I recently picked up David Mitchell’s novel Cloud Atlas (for The A.V. Club’s online book club) and knew after 20 pages that it was going to be one of my favorite books ever. (The rest of the novel did not disappoint.) My question is: What book, movie, musician, etc. did you know would be one of your all-time favorites after only the briefest of encounters? —John Nosal

Tasha Robinson
There are few feelings on earth I savor more than that moment at the beginning of a film or book or album that I haven’t read much about in advance, where something about the style or the content hits with an almost palpable rush, and the thought surfaces, “Wow, this is really trying to do something powerful and ambitious, and if it succeeds, it’s going to be terrific.” Three of the times I’ve experienced that, off the top of my head: The black-and-white slow-motion opening to Tarsem’s labor-of-love movie The Fall, which is ridiculously pretentious, ridiculously beautiful, and a teasing mystery, as Tarsem invites viewers to try to figure out what the hell is going on and what it means. I wasn’t fully convinced until the first elaborate story-in-a-story sequence kicked in, but those first two minutes told me that whatever I was about to see would be unique, and I was almost certainly going to love it. Years ago, having never heard The Decemberists, I picked up The Crane Wife on the recommendations of friends. Those first strummed guitar chords from the first track went straight up my spine and lit up my brain, and by the time I got to the end of the first mournful chorus, I was sold on The Decemberists. I pretty much lived inside that album for the next several weeks, and I spent the next few months buying and absorbing all their albums, more or less on the strength of that one song-suite. And while the idea of a film adaptation of Where The Wild Things Are sounded ridiculous, it was one of the few cases where I saw the trailer and said “If that movie is anything like that trailer, I’m going to love it.” And it was, and I did.


Kyle Ryan

Music became my “thing” when I was a child, rocking my “Cum On Feel The Noize” 7-inch on my Fisher-Price turntable, but I fell in love, hard, with bands as a teenager. I distinctly remember being at my friend TJ’s house when I heard “Want” by Jawbreaker for the first time: I was heading out the door when its unmistakable bassline stopped me dead in my tracks. Another time, we were sitting in TJ’s car in our high-school parking lot when Superchunk’s “Seed Toss” came on his stereo. Just like the bassline in “Want,” the guitar in that song has a hook that grabbed me and burrowed deep. Finally, I remember riding home with TJ, and just as we turned on the exit ramp from the Sam Houston Tollway to 290, ”I’m Not Afraid” by Face To Face started playing. Among all of these moments, that one hit the hardest, because I was a Face To Face superfan by the time TJ dropped me off at my house a few minutes later. That song flipped a switch in me; it’s one of those rare moments in life I can honestly say changed me. I became so crazy about Face To Face’s debut, Don’t Turn Away, I actually quoted it in an college-application essay.
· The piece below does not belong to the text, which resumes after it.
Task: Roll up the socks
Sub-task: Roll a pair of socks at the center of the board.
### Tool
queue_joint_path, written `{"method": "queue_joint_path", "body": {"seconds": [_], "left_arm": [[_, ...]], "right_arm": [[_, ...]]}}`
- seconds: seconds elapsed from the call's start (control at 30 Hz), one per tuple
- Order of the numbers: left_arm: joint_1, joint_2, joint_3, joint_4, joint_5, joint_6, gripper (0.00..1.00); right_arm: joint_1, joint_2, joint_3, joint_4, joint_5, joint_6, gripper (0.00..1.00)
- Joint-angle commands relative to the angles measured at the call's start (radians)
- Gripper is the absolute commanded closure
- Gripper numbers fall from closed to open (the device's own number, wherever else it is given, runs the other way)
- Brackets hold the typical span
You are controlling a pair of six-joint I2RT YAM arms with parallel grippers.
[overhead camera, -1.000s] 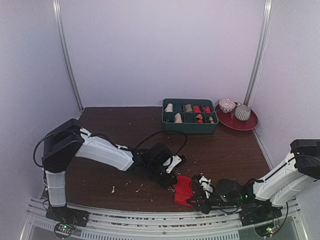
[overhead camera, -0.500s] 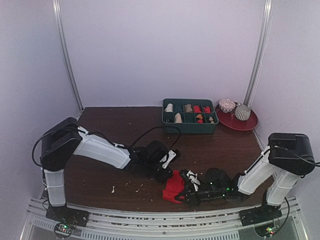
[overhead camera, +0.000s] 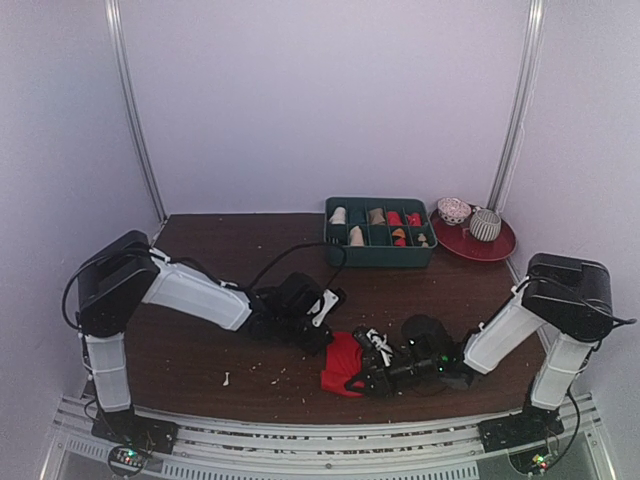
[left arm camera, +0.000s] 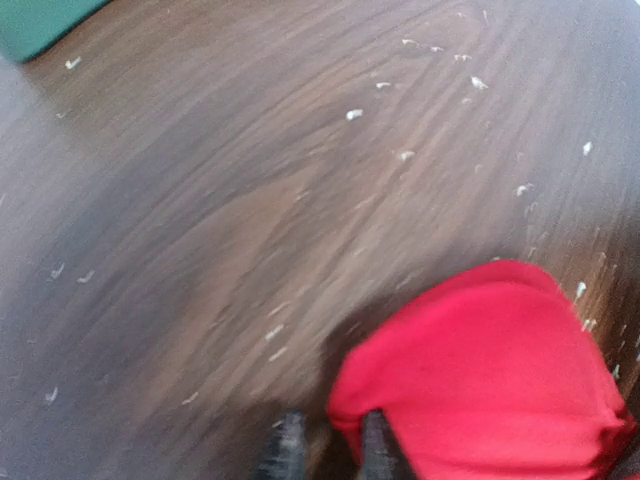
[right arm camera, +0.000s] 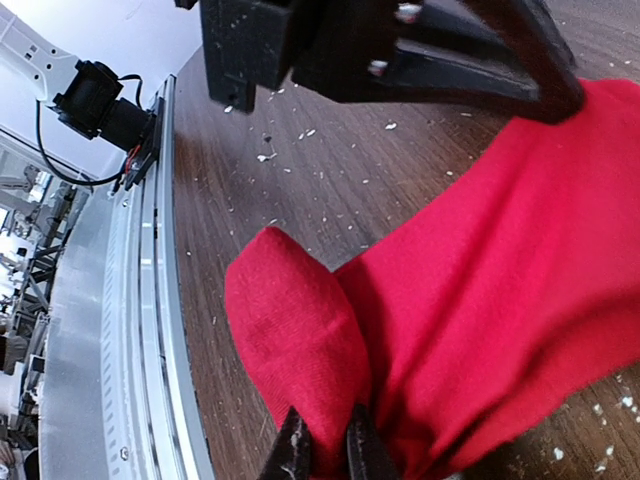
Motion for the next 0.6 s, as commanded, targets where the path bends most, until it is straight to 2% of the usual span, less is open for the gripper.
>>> {"method": "queue_joint_path", "body": {"seconds": [0.0,0.1,0.23,0.4,0.57], "left_arm": [[0.059,-0.114,-0.103,0.129,-0.075,0.067,0.68],[0.057,-0.224,-0.184,0.242,-0.042,0.091,0.48],[0.037,-0.364,-0.33,0.367,0.028,0.153,0.37],[-0.057,-0.456,-0.485,0.482,0.089,0.242,0.35],[-0.144,-0.404,-0.517,0.545,0.144,0.265,0.35]], "right_arm": [[0.0,0.099,-0.051,-0.271,-0.121,0.034,0.93],[-0.01,0.124,-0.044,-0.26,-0.142,0.056,0.93],[-0.036,0.155,-0.036,-0.258,-0.177,0.096,0.93],[-0.056,0.167,-0.007,-0.323,-0.187,0.103,0.93],[-0.078,0.173,0.02,-0.379,-0.19,0.099,0.93]]}}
It was my life. Eighteen years later, I still love that album and revisit it frequently. Who says love at first sight doesn’t last? (Hey, TJ, by the way: Thanks.)


Scott Gordon

For the most part, I’m anti-love-at-first-sight when it comes to my entertainment. I perversely enjoy growing to love things I at first don’t like, or at least feel skeptical about. Being won over in spite of myself makes me feel like I’ve accomplished something. The best exceptions I can think of are Stanley Kubrick and the Coen brothers. Until I saw The Shining, and then Fargo, I’d never really thought about movies or music that much, other than in passing. Moving on from Fargo to the likes of Barton Fink was maddeningly gratifying, but exploring Kubrick was a tougher slog. The Shining made me so curious about Kubrick that I even subjected my 15-year-old attention span to three dreary hours of Barry Lyndon (poorly VHS-taped from a movie channel), and convinced myself that I somewhat understood what was going on in 2001. Come to think of it, maybe those initial difficulties, and the fact that they turned out to be rewarding, are why I like to mess with my own first impressions now and force myself to just be patient whenever possible.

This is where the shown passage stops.